__TASK__.
Tell how many lines of the entries below include the string "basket". Respond with the number alone.

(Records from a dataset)
※ ※ ※

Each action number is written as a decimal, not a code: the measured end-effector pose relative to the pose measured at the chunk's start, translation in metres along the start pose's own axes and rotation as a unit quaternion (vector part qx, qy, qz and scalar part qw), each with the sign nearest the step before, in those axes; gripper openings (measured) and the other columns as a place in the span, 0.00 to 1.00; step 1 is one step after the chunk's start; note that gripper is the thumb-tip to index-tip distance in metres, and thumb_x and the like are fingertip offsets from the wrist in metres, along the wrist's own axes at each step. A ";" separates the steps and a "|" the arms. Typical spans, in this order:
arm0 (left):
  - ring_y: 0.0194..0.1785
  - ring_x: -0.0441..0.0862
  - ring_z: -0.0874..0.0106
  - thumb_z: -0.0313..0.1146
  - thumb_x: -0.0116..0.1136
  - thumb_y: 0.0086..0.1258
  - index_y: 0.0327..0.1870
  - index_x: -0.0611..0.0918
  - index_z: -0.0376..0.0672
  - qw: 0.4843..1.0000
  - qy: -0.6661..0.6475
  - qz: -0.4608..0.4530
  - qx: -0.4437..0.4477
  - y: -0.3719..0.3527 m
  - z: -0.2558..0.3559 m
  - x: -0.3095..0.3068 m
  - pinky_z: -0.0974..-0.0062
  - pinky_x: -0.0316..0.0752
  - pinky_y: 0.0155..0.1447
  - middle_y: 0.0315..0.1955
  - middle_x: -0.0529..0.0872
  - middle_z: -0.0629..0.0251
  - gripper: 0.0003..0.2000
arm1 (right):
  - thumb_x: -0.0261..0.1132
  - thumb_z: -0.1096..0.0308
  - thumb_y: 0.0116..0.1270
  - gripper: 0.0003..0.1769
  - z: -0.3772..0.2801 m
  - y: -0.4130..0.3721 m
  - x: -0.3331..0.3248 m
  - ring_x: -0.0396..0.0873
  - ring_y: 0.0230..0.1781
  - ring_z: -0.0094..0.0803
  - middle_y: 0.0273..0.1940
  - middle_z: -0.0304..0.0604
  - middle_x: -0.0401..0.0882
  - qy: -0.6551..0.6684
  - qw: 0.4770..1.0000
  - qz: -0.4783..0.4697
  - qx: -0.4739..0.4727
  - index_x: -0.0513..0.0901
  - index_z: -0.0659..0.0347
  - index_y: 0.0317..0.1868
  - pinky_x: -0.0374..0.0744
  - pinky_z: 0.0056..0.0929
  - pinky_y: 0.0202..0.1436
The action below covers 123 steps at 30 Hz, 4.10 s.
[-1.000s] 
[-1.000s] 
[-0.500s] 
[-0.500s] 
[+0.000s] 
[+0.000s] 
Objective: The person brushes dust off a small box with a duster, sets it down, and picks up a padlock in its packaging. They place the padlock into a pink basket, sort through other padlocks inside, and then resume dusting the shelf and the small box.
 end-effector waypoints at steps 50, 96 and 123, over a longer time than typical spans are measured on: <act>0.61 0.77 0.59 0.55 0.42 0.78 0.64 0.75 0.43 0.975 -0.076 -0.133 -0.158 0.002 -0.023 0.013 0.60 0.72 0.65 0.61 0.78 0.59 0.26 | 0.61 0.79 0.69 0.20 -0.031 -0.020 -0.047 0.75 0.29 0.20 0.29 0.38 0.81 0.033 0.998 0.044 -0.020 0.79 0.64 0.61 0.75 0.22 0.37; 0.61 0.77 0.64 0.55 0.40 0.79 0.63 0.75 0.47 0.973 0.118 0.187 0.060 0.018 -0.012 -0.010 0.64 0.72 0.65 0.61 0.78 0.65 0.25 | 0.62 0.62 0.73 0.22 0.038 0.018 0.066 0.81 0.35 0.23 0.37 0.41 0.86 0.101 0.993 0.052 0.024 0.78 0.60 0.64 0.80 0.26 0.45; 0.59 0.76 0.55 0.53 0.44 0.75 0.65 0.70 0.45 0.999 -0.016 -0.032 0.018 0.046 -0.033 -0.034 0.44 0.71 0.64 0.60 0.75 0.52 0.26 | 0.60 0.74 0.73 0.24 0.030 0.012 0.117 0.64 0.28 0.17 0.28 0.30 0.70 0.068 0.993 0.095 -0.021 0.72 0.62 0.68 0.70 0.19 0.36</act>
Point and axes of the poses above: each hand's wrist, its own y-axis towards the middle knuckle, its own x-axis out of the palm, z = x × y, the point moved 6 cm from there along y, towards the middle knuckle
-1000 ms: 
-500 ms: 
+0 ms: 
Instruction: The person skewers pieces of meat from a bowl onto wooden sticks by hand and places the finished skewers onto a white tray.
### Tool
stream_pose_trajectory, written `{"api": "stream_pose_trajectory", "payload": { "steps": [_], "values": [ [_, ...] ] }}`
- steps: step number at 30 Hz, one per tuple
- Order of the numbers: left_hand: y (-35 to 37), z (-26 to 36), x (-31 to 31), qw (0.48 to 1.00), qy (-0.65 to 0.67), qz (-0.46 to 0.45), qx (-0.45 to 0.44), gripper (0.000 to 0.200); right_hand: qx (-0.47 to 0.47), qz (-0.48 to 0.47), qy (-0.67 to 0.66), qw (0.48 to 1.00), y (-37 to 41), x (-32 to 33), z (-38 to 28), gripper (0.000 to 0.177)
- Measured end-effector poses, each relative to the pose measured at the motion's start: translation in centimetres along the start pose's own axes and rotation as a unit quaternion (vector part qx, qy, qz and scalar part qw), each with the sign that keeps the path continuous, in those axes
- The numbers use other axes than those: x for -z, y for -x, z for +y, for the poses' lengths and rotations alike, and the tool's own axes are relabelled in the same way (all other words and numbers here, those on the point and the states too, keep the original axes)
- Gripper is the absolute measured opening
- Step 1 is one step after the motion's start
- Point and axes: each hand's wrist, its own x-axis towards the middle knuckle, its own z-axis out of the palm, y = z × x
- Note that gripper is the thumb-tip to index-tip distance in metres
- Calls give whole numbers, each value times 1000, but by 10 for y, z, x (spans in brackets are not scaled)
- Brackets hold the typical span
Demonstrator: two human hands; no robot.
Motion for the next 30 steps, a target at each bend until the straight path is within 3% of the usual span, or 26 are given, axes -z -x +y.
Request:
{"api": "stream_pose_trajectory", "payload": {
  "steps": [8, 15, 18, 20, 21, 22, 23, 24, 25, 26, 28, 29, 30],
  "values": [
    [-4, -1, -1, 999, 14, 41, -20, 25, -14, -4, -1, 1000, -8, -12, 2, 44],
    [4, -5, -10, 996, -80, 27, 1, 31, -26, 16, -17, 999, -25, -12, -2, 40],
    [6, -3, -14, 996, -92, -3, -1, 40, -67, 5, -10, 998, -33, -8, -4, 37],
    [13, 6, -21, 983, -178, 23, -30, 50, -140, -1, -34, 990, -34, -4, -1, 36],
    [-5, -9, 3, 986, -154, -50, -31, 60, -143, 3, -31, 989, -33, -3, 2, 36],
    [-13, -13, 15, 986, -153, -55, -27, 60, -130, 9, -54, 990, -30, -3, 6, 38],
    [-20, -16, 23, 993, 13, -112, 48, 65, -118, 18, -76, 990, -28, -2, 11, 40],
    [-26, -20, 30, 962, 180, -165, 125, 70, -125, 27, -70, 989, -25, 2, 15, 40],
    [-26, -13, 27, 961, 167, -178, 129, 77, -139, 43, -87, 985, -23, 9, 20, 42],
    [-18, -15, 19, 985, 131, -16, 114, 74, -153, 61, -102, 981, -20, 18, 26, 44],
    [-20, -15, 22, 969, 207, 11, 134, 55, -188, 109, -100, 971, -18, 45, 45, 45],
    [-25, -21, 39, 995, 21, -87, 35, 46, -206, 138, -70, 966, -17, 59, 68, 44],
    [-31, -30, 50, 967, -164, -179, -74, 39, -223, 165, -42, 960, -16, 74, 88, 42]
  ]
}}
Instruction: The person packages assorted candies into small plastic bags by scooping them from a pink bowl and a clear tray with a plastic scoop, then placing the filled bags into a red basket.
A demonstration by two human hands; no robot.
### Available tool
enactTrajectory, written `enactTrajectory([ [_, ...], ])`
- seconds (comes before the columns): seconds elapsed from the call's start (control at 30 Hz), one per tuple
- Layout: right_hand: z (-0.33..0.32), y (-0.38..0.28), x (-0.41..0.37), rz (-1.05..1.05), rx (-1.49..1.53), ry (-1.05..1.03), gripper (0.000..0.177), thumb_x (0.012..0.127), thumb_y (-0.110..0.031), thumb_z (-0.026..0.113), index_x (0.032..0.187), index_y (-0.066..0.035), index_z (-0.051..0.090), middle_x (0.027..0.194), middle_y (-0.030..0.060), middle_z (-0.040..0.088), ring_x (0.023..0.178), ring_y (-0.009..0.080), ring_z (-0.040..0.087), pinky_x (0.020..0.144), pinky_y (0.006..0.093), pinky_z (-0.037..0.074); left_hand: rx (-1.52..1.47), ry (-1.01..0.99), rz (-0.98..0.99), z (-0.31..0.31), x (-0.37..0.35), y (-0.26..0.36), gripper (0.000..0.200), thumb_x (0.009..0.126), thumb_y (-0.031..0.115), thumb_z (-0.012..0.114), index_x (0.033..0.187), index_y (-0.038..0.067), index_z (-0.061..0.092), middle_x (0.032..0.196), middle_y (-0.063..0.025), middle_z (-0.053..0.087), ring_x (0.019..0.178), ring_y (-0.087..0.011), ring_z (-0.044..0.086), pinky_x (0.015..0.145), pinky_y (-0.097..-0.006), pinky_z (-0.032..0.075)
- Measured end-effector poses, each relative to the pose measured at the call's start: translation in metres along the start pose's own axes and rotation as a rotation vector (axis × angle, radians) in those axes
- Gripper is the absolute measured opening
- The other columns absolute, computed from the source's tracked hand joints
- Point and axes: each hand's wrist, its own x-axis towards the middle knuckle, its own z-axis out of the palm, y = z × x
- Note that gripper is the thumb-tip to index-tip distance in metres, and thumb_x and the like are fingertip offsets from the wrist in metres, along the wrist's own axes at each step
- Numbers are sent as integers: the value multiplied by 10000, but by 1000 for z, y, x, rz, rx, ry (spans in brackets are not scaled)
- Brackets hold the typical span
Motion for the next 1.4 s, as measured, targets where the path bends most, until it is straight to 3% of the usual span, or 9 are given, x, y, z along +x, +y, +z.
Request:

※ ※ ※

__RESULT OF THE TASK__.
2